Therefore, we hypothesized that the established HSV-1 infection in TI mice might be controlled by the induction of type 1 T cell responses along with the elimination of burn-associated type 2 T cell responses. sIL-4R has been described as a direct inhibitor for IL-4 (26). It has been reported that Ia and CD23 cell surface Ag expression and secretion of IgE and IgG1 from B cells, which were stimulated with IL-4, were inhibited by sIL-4R (40). Also, the proliferation of T cells stimulated with IL-4 was suppressed by sIL-4R (40). Therefore, for the regulation of the established HSV-1 infection in TI mice, we attempted to use sIL-4R as an inhibitor of type 2 T cell responses, and IL-12 was used as an inducer of type 1 T cell responses. TI mice currently infected with HSV-1 were treated with these two agents in combination. Thus, these mice received the IL-12 therapy starting 3 days postinfection (4 days after thermal injury) and the sIL-4R therapy at 3 and 5 days postinfection (4 and 6 days after thermal injury). Splenic T cells from these mice produced IFN-γ after stimulation with anti-CD3 mAb. However, IL-4 was not produced by these cells after the same stimulation. Also, the mortality rates of these mice were greatly reduced. Alternatively, IL-4 (but not IFN-γ) was produced by anti-CD3 mAb-stimulated splenic T cells from currently HSV-1-infected TI mice that were treated with IL-12 alone, sIL-4R alone, or saline, whereas similar mortality rates in these three groups of TI mice were demonstrated.
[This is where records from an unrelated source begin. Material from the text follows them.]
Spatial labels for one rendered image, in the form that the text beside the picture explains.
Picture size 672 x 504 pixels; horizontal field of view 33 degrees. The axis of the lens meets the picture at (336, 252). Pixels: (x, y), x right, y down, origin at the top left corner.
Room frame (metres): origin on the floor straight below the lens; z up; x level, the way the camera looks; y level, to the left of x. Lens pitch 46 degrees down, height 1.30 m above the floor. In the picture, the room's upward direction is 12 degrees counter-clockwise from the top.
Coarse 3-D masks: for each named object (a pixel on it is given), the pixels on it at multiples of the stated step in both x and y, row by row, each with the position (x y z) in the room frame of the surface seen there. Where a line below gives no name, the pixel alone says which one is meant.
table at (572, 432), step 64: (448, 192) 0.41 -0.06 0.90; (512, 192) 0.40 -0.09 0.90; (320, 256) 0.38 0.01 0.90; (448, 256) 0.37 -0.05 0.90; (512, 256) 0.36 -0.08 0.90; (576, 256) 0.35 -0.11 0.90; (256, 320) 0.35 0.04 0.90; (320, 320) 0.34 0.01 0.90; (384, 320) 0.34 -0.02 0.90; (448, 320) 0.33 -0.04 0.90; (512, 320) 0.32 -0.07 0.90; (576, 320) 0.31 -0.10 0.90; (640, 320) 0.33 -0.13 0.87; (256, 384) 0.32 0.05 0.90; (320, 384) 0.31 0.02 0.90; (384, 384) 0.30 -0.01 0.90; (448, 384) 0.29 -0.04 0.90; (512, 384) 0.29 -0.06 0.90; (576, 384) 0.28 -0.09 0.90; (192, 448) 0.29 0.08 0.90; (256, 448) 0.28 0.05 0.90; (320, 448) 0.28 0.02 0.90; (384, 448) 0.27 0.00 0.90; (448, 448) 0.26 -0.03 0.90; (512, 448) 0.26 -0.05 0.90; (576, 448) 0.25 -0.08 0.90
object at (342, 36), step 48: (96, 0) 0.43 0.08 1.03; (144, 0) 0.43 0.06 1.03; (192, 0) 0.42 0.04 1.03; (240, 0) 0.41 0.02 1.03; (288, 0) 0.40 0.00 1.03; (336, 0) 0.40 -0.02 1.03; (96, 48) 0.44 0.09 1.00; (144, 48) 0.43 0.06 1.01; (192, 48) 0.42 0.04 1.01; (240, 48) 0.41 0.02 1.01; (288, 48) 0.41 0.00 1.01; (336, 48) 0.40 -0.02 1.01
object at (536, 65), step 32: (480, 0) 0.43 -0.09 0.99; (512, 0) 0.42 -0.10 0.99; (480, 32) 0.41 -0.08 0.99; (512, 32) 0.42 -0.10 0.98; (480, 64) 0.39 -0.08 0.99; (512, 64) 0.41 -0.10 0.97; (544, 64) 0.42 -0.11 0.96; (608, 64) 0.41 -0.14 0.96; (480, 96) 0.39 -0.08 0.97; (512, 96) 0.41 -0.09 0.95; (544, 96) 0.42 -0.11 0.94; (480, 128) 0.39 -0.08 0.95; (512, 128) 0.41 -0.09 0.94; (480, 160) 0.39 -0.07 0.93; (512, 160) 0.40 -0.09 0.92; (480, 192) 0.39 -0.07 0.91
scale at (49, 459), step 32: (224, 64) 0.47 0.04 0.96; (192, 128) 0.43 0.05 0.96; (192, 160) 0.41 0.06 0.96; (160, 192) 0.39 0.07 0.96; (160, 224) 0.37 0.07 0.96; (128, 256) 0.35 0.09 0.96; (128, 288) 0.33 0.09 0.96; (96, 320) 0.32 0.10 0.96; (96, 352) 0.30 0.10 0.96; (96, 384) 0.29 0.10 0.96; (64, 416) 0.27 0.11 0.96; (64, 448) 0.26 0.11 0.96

In our series of studies, neither therapeutic treatment with IL-12 nor sIL-4R showed significant effects on the survival of TI mice infected with HSV-1. The reason for this will be explained through the action of IL-4 secreted from burn-associated type 2 T cells. In our previous studies, type 2 T cells were demonstrated in mice 3–10 days after thermal injury (12). Papers published recently have described that IL-4 dominates the type 1 T cell response-inducing capacity of IL-12 (41, 42, 43). When naive CD4⁺ T cells are stimulated by comparable concentrations of both IL-12 and IL-4, the effect of IL-12 on type 1 T cell differentiation is not displayed (41, 42, 43). The suppression of type 1 T cell differentiation by IL-4 is expressed based on the extinction of IL-12 signaling in the developing type 2 T cells (43). Type 2 T cells do not respond to IL-12 because of a lack of IL-12-inducing phosphorylation of STAT4, a transcription factor that is typically involved in IL-12 signaling (43). In addition, IL-12 has no inhibitory effect on IL-4-induced type 2 T cell differentiation, but rather enhances the secondary production of IL-4 after restimulation of the T cells (44, 45). Therefore, IL-12 could not induce protective immunity (type 1 T cell responses) in TI mice against HSV-1 infection. Although sIL-4R effectively inhibited IL-4 production in the spleens of TI mice, sIL-4R itself may be insufficient to elicit protective immunity against infection of HSV-1. Scott and Farrell reported (46) that CB6F₁ mice (a less susceptible strain) with chronic cutaneous leishmaniasis were protected by combination treatment with IL-12 and anti-IL-4 mAb, whereas treatment by either substance individually had a lesser influence on the subsequent course of the infection. This finding supports our results shown herein that the therapeutic combination treatment between an inhibitor of type 2 T cell responses (sIL-4R) and an inducer of type 1 T cell responses (IL-12) may have the potential to control current HSV-1 infections in thermally injured individuals. The combination treatment between sIL-4R and IL-12 may provide a new therapeutic strategy that could influence the outcome of HSV-1 infections in thermally injured individuals bearing a predominance of type 2 T cell responses.